### EXERCISE
Images are not part of the copy; transcribe all the data exactly.

*** STORED DATA ***

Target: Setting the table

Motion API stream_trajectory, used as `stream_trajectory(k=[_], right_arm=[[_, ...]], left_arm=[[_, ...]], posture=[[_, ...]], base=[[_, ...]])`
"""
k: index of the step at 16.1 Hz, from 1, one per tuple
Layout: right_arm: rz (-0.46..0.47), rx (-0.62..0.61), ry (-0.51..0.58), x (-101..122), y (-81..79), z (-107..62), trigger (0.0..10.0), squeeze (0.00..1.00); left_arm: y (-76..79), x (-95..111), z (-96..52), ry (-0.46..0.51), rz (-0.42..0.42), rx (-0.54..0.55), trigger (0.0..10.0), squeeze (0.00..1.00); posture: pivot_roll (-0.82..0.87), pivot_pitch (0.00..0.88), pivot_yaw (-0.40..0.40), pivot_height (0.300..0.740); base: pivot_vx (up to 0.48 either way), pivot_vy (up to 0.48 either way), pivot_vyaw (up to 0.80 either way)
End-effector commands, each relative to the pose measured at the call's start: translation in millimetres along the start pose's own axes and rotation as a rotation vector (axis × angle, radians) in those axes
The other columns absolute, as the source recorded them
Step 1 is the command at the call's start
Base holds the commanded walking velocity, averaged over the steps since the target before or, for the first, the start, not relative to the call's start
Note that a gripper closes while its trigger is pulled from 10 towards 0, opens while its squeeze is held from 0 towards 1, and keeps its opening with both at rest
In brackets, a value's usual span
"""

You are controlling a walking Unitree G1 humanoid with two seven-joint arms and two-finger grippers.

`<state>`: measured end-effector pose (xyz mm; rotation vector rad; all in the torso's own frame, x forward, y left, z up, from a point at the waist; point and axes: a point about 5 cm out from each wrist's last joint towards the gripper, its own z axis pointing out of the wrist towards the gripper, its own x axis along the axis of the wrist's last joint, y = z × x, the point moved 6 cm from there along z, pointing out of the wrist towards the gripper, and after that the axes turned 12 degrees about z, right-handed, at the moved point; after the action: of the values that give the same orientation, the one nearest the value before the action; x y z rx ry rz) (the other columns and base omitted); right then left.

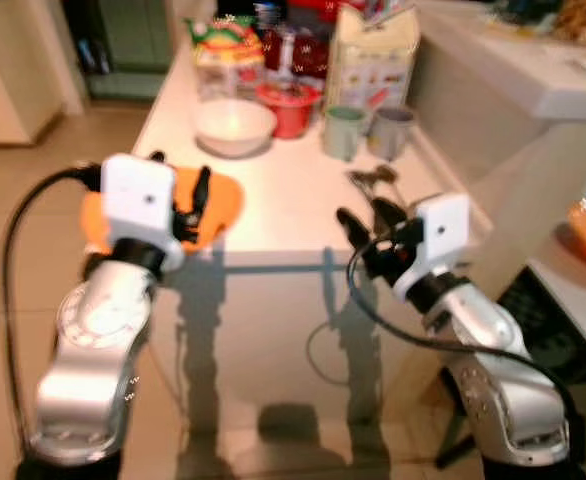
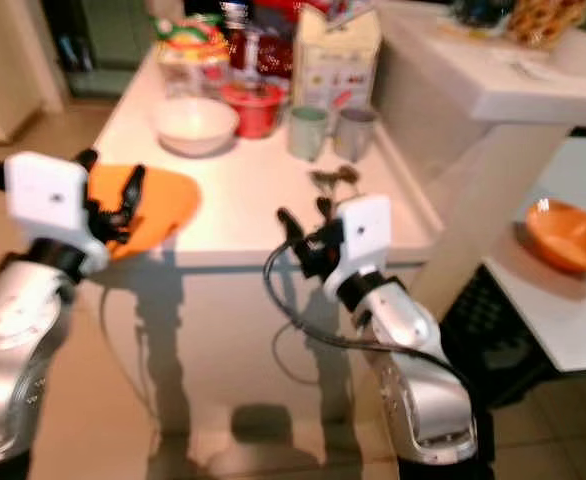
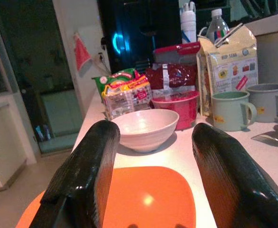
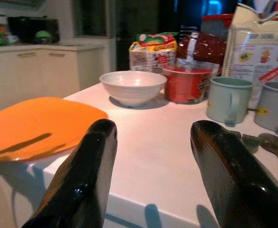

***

### OUTPUT OF THE EXERCISE
Target: Setting the table

Motion API stream_trajectory, used as `stream_trajectory(k=[_], right_arm=[[_, ...]], left_arm=[[_, ...]], posture=[[_, ...]], base=[[_, ...]])`
"""
k: index of the step at 16.1 Hz, from 1, one per tuple
Layout: right_arm: rz (-0.46..0.47), rx (-0.62..0.61), ry (-0.51..0.58), x (-101..122), y (-81..79), z (-107..62), trigger (0.0..10.0), squeeze (0.00..1.00); left_arm: y (-76..79), x (-95..111), z (-96..52), ry (-0.46..0.51), rz (-0.42..0.42), rx (-0.54..0.55), trigger (0.0..10.0), squeeze (0.00..1.00); posture: pivot_roll (-0.82..0.87), pivot_pitch (0.00..0.88), pivot_yaw (-0.40..0.40), pivot_height (0.300..0.740); base: pivot_vx (up to 0.48 either way), pivot_vy (up to 0.48 either way), pivot_vyaw (up to 0.80 either way)
End-effector commands, each relative to the pose measured at the call's start: translation in millimetres along the start pose's own axes and rotation as a rotation vector (axis × angle, radians) in those axes
The other columns absolute, as the source recorded them
Step 1 is the command at the call's start
Base holds the commanded walking velocity, averaged over the steps since the target before or, for the first, the start, not relative to the call's start
Note that a gripper closes while its trigger is pulled from 10 towards 0, opens while its squeeze is held from 0 towards 1, and keeps its opening with both at rest
In brackets, a value's usual span
"""

You are controlling a walking Unitree G1 humanoid with two seven-joint arms and two-finger grippers.

`<state>`: measured end-effector pose (xyz mm; rotation vector rad; all in the torso's own frame, x forward, y left, z up, from a point at the waist; point and axes: a point about 5 cm out from each wrist's last joint towards the gripper, its own z axis pointing out of the wrist towards the gripper, its own x axis along the axis of the wrist's last joint, y = z × x, the point moved 6 cm from there along z, pointing out of the wrist towards the gripper, and after that the axes turned 12 degrees about z, right-handed, at the moved point; after the action: of the values that give the same orientation, the one nearest the value before the action; x y z rx ry rz) (the other columns and base omitted); right then left.

There's nothing left to add to the output.